# Leatherman charge tti or wave?



## stoop14 (Feb 5, 2012)

Their basically the same tools except for some material differences, only
realy function difference is the crimpers on the pliers of the tti. Anyone find the crimp a hindrance to not having enough plier teeth space? I picked up a tti thinking it and the wave were the same just beater material but when I noticed the pliers thought I would ask you guys.


----------



## gear junkie (Jun 20, 2008)

I have the tti and only used the crimper for blasting caps. I also have the leatherman wave and that was just as good. Also got the supertool 300 and this one was my favorite because of the full size tools and durabilty.


----------



## CaberTosser (Mar 7, 2013)

The Charge has a guthook on the serrated blade that I find indispensable for certain tasks like cutting zip ties or those nasty molded plastic packages.
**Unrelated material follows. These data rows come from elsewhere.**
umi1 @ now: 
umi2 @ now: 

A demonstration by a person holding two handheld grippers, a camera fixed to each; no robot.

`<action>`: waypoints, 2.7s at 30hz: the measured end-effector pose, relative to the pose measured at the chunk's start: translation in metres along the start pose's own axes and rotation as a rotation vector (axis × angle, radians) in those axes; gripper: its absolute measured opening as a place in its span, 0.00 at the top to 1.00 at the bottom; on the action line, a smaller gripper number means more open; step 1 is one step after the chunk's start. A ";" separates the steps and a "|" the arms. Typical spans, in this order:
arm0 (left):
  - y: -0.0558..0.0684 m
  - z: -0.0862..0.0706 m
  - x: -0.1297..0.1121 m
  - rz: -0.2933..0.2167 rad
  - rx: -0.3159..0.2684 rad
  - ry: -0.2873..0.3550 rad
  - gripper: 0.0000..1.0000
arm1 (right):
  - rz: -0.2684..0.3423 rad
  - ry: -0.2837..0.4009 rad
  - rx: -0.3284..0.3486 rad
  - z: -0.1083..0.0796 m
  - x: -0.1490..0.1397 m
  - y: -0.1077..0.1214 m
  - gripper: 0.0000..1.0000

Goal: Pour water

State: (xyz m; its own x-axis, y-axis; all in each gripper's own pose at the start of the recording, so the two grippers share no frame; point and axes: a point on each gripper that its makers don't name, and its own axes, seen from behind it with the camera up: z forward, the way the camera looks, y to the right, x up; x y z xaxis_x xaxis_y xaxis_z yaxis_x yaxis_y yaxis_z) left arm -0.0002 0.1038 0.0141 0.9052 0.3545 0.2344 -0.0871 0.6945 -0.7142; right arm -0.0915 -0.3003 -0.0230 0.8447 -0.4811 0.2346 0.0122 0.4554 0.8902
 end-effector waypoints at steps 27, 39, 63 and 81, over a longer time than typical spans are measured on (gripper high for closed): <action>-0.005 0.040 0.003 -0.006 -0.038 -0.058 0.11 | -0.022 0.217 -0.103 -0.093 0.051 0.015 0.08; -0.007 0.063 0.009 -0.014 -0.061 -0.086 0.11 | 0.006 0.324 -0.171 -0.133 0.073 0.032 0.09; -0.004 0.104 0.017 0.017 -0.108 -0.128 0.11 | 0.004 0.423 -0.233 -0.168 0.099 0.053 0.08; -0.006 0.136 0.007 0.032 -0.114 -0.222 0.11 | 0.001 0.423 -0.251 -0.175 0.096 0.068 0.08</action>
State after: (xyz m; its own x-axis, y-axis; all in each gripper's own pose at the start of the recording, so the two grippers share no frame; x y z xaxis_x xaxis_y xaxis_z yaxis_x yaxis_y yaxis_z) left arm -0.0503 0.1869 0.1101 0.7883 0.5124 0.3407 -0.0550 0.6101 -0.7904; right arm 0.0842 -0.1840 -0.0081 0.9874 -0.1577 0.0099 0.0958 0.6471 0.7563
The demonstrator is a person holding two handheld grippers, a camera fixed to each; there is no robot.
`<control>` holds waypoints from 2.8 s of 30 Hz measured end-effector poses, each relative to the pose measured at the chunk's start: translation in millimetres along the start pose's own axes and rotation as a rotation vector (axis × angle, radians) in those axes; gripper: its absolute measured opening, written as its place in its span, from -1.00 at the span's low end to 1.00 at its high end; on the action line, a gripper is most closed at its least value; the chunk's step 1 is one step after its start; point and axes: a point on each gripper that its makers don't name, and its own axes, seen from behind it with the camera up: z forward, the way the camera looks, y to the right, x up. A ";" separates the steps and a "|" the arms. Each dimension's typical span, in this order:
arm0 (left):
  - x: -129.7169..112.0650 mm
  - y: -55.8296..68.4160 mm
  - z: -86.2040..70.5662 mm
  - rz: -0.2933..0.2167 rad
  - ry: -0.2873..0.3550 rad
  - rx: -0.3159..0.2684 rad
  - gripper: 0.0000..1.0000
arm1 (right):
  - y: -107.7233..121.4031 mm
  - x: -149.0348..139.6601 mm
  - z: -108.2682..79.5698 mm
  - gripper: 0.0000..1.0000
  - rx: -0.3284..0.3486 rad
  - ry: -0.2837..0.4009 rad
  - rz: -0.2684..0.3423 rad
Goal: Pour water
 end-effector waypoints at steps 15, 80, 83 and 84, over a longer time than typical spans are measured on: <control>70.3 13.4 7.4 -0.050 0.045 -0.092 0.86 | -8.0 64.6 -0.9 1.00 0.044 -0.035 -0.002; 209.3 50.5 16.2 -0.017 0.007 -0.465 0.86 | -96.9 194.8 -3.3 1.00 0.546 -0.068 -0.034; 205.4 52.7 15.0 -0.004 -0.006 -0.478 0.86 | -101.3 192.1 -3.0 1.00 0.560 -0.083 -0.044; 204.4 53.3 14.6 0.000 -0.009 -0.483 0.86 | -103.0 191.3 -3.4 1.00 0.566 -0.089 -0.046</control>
The Charge also has a blade made of S30V steel, which holds an edge longer and has other desirable properties for a blade


----------



## RealLivePlumber (Jun 22, 2008)

Neither

Gerber 600.


----------



## gear junkie (Jun 20, 2008)

The sliding mechanism sucks on gerber. Always break right next to the buttons.


----------



## plbgbiz (Aug 27, 2010)

I'd still go with SOG. 

Every Leatherman I ever had in my hand just felt heavy, stiff, clunky, and cumbersome. Leatherman's only advantage over SOG is their marketing, not their product.


----------



## RealLivePlumber (Jun 22, 2008)

gear junkie said:


> The sliding mechanism sucks on gerber. Always break right next to the buttons.


Had mine for 6 years. Use it all day, every day.

Only thing that broke was the file, when I tried to use it as a prybar.


----------